**Task requirements:**
Each line in the material below, starting at the one that contains "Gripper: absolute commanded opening" and ending at the one that contains "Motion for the", should be repeated exactly; the pictures should not.

**The data:**
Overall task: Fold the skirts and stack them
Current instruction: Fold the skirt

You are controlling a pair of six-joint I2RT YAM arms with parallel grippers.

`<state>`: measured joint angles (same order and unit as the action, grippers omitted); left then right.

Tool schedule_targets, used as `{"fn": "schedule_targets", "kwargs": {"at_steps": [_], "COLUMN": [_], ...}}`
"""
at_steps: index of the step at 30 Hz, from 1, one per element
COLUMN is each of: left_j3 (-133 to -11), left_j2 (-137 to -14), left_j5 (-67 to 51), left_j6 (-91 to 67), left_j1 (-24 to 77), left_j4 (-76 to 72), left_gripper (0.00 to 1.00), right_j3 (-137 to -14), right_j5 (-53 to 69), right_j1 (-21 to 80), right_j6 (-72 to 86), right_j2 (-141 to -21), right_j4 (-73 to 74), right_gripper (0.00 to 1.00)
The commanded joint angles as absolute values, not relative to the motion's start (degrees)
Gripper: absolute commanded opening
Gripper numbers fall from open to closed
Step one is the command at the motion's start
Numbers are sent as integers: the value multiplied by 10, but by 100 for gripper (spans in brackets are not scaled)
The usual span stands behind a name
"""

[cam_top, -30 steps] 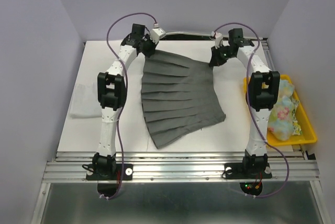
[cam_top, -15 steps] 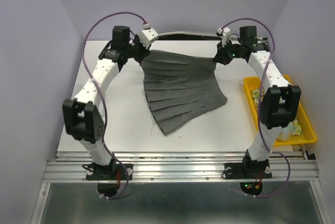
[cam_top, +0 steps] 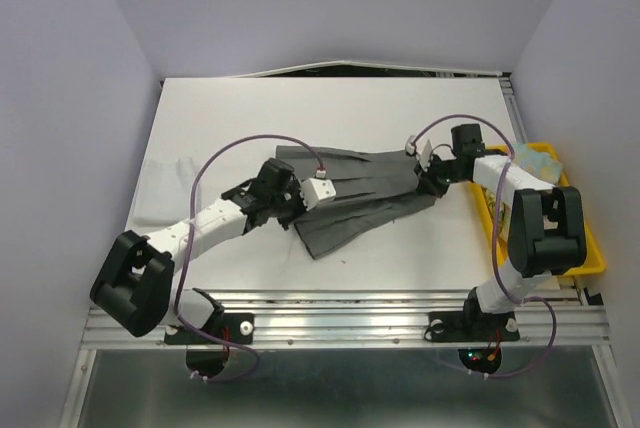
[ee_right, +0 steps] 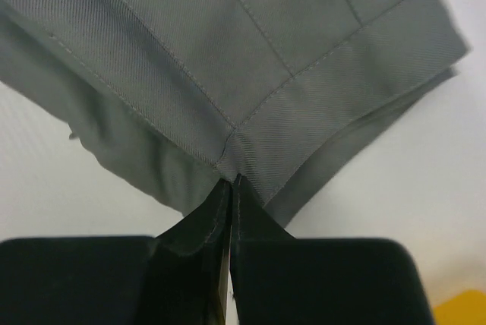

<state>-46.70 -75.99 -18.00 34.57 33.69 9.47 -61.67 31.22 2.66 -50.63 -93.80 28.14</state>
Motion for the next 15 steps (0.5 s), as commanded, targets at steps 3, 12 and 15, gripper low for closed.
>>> {"fn": "schedule_targets", "kwargs": {"at_steps": [3, 12, 15], "left_j3": [-403, -480, -526], "left_j2": [-787, -838, -835], "left_j5": [-111, -91, -89], "left_j6": [318, 294, 297], "left_j1": [368, 369, 367], "left_j4": [55, 80, 111], "left_gripper": [0, 0, 0], "right_j3": [-522, -607, -669], "right_j5": [239, 248, 257], "right_j1": [13, 13, 13], "right_j6": [-577, -513, -494], "right_j2": [-909, -942, -945], "right_j4": [194, 215, 249], "right_gripper": [1, 1, 1]}}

**Task answer:**
Gripper: absolute commanded opening
Gripper numbers fall from open to closed
Step one is the command at the motion's start
Numbers are sent as integers: the value multiplied by 10, but by 100 for gripper (spans in brackets are not scaled)
The usual span stands behind a name
"""

[cam_top, -30 steps] 
[cam_top, -15 steps] 
[cam_top, +0 steps] 
[ee_right, +0 steps] 

<state>-46.70 -75.99 -18.00 34.57 33.69 9.47 -61.67 31.22 2.66 -50.63 -93.80 28.14</state>
Motion for the next 15 steps (0.5 s), as commanded, targets at steps 3, 12 and 15, gripper low for closed.

That completes the response.